No, the full version for making PDFs, not just reading them. I loaded Office XP and then it spat at me because I had acro 5 and it demanded upgrades with menaces so I gave in and then it worked but for larger things veeerrrrrryyyy sloooooooooooooowlyyyy and for very large things it gave up after a few hours or rather I gave up.

But we appear to be wandering somewhat off-message, as Mr Blair might say. We could start another date-related argument? Huh? Huh? Like whether 1.1.00 was the beginning of the last year of the 2nd millennium like I know, when world leaders thought it a good time for a fireworks display. Probably to blind everyone a la Day Of The Triffids so we wouldn't notice all the computer systems crashing.


1 Jan 2000

Post 12

TAFKAR2

You haven't argued with my other posting called AM1656, what did I do right?

[All these acerbic comments are purely humorous (houmourous?) and not to be taken as requiring gouts of blood in answer.
(smiley - smiley
This emoticon denotes a bald man smiling.]


1 Jan 2000

Post 13

Farlander

well, we could talk about how nobody can agree when the first millenium (and hence, the second as well) because they made a mess when they introduced the new calendar system, and consequently, nobody can agree on when the birth of christ actually occured as well... smiley - erm


1 Jan 2000

Post 14

TAFKAR2

Irrelevant now.

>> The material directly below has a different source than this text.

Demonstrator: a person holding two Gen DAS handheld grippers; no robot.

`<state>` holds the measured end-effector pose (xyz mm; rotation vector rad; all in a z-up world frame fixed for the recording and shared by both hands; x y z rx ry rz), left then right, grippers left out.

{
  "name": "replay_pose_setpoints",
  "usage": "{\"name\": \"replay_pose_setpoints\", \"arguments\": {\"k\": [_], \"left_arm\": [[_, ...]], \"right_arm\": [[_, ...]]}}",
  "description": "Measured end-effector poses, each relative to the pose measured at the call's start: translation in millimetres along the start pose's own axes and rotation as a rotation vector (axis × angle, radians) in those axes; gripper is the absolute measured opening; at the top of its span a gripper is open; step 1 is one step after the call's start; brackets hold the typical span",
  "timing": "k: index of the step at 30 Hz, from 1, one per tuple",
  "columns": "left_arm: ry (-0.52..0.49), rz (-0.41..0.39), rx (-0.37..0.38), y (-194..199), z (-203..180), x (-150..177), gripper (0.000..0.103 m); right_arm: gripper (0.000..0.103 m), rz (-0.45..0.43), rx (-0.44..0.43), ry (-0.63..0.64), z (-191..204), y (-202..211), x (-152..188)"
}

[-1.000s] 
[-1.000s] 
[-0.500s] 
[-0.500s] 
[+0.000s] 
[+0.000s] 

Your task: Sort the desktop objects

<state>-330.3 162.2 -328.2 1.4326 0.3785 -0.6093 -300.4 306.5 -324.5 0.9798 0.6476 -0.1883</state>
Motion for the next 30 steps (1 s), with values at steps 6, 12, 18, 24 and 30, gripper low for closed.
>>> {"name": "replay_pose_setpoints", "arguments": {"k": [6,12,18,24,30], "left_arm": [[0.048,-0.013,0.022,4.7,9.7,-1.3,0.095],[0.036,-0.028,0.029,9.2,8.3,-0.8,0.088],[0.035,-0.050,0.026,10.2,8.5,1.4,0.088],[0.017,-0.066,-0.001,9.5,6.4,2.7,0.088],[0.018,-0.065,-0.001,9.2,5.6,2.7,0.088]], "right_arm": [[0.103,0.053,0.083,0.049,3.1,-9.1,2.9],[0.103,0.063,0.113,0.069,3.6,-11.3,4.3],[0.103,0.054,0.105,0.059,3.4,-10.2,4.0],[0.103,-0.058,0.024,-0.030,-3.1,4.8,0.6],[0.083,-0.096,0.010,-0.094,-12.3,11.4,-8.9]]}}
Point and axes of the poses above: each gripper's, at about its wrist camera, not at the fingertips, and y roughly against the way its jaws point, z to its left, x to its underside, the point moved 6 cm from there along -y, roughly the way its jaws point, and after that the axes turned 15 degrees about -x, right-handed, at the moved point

So is the dropping of days to move from Julian to Gregorian and how much more accurate it would be to use the Mayan and what about all those important seconds that Scientists remove secretly every so often by changing the number of pips in the time clock. The fact is that for a long while we've been counting up from the (albeit notional) First Year of Our Lord that began when shepherds washed their socks by night. The last year of the First Century of our Lord would thus be AD 100. And so on. Ad nauseam. I win.

(You'd like AM 1656, I know you would)


1 Jan 2000

Post 15

Researcher 219823

1st 2000 is the date to set your calendar to if you are saving up for a second hand computer as firms upgrade every 3 years on average. So earlier this year was a premium for machines that were built in 2000. Well, supplied for 2000 that is.

In 2004 parts prices will reach a cyclical low to make up for the dearth of customers, so that is when to buy new.

2005 will put another batch of techies on the dole and close another herd of computer shops. Then its back to the feast in 2006.

Farlander, I too have had XPlurgydoses since a recent msnotwell thought out patch that was April. But how do your friends expect to get away without problems using broadband on modems?

By the way it is well known that Jesus was born in October two years before Christ.

1656 what Tafkar? 1656 years since Adam? 1656 years before two years before two years after Christ?